Volume 45 Number 2 Article 6
George North, Tom Clayton, Sophie Cunningham, Jude Onions, Sat 8th March 2008
I arrived at the farm at 8.45am to find things very quiet and serene … a bit unnerving really. On making my way cautiously into the kitchen I soon had a comforting explanation for the lack of caverage…beer or rather lots of bottle shaped voids where there had obviously been lots of the loopy juice the night before. A message on the white board directed me to the member’s bedroom where I was met by a reassuring sound that confirmed I was in the right place; the familiar rumbling of natural disasteresque properties that was my dearest snoring. Only George and Tom occupied the room. I chuckled to myself. They occupied the farthest spots humanly possible away from each other on the top and bottom bunks, maybe my teasing about misty mountain man love had made them a tad oversensitive…. I made them tea and gave them orders to resurrect and meet Sophie and me in Inglesport in 40 minutes.
Soph got off the bus from Lancaster in Kirkby Lonsdale and we soon had our hyper caving music on and were making our way to Ingleton. To give the lads credit they were not desperately late although they did faff and procrastinate over their pint-mugs and belly bulgers! We ummed and ahhed over route. Today was to be our fairy day, going to see the group ‘The Peatbog Faeries’ in Kendal that evening so we (myself and Soph) decided to have a fairy themed day! The initial plan was Rumbling Hole (the fairies workshop) but Dave at Inglesport informed us that it may be slightly damp. In the end Georgie and TC decided on Lancaster Hole to Wretched Rabbit via the high level route. So soon we were making our way back to the farm, the lasses to ‘Girls Aloud’ Love Machine and the lads probably to some ‘alternate for the sake of alternate’ tunes.
Soph and I giggled and got well into the spirit of fairydom, I pulled out a big bag which contained fairy wings, wands and lots of sparkly glitter spray. We applied our usual make-up (well you never know who you might meet underground) and squealed in delight as TC let us dress him up complete with a glitter-sprayed beard! George seemed a bit more hesitant to de-man himself but a wee friendly suggestion of certain revoked privileges should he NOT GET INTO THE SPIRIT OF THINGS from myself soon jollied him up!

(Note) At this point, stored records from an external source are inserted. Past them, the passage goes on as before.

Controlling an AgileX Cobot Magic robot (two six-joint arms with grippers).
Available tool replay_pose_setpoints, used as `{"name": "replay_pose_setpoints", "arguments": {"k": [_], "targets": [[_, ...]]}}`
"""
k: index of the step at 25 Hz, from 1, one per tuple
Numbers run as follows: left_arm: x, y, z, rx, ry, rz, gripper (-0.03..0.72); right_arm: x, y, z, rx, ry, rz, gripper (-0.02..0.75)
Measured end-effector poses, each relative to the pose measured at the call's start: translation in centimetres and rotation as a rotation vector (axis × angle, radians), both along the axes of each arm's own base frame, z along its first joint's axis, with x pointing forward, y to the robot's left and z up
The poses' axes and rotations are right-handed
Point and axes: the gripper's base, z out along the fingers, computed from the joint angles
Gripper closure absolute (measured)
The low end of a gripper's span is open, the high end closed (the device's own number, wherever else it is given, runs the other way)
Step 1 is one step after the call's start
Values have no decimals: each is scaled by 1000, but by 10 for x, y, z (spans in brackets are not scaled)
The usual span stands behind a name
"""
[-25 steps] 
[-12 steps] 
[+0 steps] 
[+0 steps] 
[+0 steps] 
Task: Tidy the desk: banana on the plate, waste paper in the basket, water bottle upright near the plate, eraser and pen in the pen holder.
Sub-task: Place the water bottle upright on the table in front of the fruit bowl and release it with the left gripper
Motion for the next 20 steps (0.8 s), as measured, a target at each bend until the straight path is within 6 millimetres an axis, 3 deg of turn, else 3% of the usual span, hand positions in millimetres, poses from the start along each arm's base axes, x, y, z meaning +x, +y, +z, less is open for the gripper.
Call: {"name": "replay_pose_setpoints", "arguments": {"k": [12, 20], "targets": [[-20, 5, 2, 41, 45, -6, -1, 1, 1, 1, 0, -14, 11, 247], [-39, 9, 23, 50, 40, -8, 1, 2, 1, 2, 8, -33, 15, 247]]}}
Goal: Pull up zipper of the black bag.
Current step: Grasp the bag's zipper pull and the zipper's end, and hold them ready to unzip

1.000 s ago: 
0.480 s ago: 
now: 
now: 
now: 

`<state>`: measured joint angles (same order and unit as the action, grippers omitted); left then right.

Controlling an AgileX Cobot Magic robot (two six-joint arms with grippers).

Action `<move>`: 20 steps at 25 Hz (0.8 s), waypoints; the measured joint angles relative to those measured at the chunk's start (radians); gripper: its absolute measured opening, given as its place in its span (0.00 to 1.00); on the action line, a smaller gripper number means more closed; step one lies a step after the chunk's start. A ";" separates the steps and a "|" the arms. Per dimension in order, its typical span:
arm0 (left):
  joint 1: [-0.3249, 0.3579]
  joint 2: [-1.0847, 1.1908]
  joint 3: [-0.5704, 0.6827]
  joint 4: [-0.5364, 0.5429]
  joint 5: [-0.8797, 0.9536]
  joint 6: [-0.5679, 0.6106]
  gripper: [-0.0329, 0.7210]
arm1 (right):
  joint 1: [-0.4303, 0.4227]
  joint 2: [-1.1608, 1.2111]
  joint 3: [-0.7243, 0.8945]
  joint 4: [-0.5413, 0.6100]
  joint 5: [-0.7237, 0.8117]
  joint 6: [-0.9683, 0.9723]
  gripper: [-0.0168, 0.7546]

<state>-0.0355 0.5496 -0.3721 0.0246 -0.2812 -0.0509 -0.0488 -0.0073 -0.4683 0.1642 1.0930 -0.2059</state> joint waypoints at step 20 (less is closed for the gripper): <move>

After a preliminary photo shoot outside the farm we were soon walking across the fell together towards Lanc Hole. One by one, little pairs of pink, fluffy, dainty, sparkling wings disappeared into the darkness…The way on to Fall Pot was uneventful until I asked George to carry my large dangly bag full of treats…’careful its delicate’ I said. Within a minute the smell of wine filled the air ... oops. I will not speculate as to who’s fault it was or wasn’t. This topic has been discussed much in the Onions-North household and has been the subject of much fricticious debate (however due to nature blessing me with the absence of a penis we all know that as a woman I am naturally correct by default). So the smell of wine filled the cave and a minor domestic ensued. (Fortunately the glass was all contained in the bag for those conservationists who may be concerned).
We continued to weave our way across Ease Gill which unfortunately I am not familiar enough with yet to name each chamber and passage of our trip. We soon arrived at the Minarets where I set up our picnic; pink plastic picnic blanket, Barbie chocolate lolly pops, sherbet teddy bears, dolly mixtures, marshmallows and bunny shaped biscuits. We dared TC to put a whole bag of sherbet teddies in his mouth at one and delighted in watching him froth at the mouth. Not to be outdone, George collected the sherbet residue from the pink, fairy paper plate they had rested on and proceeded to snort the lot!
After this we moved on towards Stop Pot and had a wing-adjusting stop and soon we were making our way back up Wretched Rabbit and into the daylight to meet a roaring Ease Gill. Fab!